#### EXTRACTED ENTRIES ####

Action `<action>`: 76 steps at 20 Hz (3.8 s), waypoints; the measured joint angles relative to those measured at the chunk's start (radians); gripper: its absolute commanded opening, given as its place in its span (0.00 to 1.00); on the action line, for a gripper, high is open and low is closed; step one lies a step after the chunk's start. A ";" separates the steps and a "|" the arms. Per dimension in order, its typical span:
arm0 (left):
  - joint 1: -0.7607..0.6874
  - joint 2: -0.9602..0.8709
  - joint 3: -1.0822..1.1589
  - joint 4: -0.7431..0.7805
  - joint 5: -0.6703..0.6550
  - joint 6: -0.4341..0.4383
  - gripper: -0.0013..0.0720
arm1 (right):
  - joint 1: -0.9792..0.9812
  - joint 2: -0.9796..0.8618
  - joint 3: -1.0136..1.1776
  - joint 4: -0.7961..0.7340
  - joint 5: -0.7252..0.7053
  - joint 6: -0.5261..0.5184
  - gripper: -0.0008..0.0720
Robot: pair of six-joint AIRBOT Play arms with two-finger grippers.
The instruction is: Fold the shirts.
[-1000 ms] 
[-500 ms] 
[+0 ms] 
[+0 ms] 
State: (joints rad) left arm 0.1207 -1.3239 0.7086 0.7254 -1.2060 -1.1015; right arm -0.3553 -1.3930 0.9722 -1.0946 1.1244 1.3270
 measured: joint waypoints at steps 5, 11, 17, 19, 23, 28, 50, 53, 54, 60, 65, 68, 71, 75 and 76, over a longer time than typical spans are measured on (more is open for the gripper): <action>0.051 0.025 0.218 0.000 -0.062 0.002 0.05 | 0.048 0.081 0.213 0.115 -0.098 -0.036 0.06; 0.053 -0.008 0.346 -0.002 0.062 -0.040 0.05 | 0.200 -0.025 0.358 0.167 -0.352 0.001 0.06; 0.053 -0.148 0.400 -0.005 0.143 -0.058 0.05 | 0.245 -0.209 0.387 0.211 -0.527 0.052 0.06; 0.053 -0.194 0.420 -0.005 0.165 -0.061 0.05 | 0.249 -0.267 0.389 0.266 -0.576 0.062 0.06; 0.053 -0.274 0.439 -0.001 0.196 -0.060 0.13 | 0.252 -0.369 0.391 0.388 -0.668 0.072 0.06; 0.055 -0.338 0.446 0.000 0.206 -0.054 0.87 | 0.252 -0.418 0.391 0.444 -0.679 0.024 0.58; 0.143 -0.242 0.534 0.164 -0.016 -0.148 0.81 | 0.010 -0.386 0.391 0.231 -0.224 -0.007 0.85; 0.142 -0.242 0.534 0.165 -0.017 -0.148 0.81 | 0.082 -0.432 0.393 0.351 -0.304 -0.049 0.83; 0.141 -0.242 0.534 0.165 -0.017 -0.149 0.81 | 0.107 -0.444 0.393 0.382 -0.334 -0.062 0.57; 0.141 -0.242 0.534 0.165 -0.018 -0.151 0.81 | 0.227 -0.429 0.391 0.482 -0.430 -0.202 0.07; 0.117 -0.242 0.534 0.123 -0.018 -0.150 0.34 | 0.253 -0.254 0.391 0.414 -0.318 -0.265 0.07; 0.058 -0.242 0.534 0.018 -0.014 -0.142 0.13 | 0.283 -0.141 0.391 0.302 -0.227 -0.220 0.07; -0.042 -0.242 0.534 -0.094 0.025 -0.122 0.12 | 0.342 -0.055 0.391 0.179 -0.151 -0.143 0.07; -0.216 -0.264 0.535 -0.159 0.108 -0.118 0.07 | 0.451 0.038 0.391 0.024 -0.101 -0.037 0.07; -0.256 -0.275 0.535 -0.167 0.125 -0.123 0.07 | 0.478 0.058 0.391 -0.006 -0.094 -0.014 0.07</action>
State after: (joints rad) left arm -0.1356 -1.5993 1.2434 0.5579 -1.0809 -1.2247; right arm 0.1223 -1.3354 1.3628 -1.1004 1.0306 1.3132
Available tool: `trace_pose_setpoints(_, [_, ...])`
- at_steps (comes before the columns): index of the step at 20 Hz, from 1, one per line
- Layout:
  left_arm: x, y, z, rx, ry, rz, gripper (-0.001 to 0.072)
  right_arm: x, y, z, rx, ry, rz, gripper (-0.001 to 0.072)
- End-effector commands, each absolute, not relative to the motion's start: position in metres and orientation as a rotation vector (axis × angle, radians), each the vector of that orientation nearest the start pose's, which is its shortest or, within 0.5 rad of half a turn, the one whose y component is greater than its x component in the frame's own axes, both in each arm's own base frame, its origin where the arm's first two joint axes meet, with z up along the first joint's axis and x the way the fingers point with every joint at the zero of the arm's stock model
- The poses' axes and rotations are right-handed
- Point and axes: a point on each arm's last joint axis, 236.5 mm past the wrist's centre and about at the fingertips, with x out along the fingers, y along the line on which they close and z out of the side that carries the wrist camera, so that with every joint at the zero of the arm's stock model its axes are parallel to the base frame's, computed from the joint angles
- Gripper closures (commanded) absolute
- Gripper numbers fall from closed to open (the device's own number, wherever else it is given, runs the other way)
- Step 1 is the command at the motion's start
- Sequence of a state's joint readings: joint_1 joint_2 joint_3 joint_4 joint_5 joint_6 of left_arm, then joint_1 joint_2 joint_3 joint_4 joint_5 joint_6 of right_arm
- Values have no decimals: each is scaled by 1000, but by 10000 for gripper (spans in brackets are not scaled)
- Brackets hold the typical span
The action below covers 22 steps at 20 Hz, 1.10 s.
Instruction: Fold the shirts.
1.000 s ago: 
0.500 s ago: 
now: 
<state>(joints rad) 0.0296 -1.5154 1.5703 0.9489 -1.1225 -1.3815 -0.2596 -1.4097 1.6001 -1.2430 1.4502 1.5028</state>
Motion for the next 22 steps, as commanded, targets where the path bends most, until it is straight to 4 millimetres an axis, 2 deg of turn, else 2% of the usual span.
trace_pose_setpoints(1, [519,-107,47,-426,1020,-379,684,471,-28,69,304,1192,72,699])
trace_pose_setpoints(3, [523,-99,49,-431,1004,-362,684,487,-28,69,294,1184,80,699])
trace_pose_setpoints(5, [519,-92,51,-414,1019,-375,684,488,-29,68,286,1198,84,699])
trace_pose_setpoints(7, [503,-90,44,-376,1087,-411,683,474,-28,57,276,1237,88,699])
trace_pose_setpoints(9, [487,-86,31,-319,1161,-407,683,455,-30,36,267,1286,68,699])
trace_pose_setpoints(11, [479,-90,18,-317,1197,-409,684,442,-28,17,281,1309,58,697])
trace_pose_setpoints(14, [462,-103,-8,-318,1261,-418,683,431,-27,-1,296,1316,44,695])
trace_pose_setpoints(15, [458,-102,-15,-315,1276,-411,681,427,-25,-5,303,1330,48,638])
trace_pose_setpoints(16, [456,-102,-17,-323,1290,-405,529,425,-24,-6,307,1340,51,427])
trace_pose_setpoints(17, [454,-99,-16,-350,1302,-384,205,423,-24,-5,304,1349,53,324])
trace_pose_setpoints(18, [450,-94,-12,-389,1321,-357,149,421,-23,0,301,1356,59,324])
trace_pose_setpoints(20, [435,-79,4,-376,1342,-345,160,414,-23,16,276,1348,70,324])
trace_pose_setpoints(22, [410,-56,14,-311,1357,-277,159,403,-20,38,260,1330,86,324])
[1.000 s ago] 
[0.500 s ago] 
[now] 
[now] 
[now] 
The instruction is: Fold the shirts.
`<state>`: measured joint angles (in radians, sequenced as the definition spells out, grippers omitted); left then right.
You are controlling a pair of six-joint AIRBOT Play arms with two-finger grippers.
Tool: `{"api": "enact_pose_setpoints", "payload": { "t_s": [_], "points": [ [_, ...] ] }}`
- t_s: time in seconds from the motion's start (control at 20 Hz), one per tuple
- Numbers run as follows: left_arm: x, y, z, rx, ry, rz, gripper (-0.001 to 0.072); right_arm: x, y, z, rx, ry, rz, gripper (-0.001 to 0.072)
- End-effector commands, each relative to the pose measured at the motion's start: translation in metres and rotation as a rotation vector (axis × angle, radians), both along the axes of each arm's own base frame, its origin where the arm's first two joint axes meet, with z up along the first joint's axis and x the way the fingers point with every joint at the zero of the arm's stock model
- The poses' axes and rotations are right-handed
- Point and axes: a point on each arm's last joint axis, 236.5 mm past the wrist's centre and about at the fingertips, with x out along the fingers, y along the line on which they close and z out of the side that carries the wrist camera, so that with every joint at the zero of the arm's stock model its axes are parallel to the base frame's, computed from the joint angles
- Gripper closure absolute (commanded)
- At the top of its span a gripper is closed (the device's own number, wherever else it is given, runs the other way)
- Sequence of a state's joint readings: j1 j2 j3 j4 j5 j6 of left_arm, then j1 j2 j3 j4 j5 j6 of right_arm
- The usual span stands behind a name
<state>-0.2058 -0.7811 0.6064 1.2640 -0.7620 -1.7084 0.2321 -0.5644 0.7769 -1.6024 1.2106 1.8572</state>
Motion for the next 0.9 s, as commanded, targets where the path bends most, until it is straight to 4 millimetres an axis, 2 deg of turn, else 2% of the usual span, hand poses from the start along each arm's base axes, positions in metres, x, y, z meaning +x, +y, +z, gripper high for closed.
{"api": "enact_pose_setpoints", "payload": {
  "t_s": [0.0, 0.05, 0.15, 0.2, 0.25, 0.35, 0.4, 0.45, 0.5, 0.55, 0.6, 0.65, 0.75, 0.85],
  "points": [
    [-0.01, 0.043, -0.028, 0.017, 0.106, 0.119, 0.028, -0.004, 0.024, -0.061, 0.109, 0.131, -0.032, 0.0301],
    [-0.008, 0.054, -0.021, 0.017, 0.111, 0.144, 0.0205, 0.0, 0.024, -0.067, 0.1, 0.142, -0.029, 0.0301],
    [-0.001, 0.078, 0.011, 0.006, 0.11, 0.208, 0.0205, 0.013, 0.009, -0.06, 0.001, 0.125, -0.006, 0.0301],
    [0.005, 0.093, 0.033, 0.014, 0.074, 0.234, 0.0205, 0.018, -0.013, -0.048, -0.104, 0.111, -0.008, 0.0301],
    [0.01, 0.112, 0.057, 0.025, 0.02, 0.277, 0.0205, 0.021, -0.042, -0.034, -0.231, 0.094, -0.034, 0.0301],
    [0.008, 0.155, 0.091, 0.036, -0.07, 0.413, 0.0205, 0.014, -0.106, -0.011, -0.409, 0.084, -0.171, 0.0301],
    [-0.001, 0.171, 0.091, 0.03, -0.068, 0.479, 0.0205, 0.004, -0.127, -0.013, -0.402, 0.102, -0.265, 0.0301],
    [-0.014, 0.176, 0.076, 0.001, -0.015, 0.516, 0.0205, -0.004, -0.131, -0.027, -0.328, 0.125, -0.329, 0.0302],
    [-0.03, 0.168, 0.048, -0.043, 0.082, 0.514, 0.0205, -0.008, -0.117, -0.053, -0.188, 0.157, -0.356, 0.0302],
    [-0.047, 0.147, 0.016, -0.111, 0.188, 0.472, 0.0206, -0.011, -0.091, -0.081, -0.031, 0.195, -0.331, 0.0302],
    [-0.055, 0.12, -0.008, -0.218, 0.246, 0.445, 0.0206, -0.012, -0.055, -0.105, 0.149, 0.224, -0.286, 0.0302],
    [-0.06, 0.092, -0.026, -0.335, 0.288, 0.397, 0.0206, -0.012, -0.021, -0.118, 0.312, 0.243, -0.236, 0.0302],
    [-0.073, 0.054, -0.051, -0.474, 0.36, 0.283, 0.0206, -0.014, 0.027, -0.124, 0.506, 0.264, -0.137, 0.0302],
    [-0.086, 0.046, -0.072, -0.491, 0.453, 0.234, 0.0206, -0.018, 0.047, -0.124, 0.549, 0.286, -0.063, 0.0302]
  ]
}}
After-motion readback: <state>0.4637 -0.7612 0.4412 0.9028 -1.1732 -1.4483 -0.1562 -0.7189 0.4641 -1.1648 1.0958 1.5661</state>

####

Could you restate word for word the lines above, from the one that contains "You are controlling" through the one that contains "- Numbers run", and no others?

You are controlling a pair of six-joint AIRBOT Play arms with two-finger grippers.
Tool: `{"api": "enact_pose_setpoints", "payload": { "t_s": [_], "points": [ [_, ...] ] }}`
- t_s: time in seconds from the motion's start (control at 20 Hz), one per tuple
- Numbers run as follows: left_arm: x, y, z, rx, ry, rz, gripper (-0.001 to 0.072); right_arm: x, y, z, rx, ry, rz, gripper (-0.001 to 0.072)

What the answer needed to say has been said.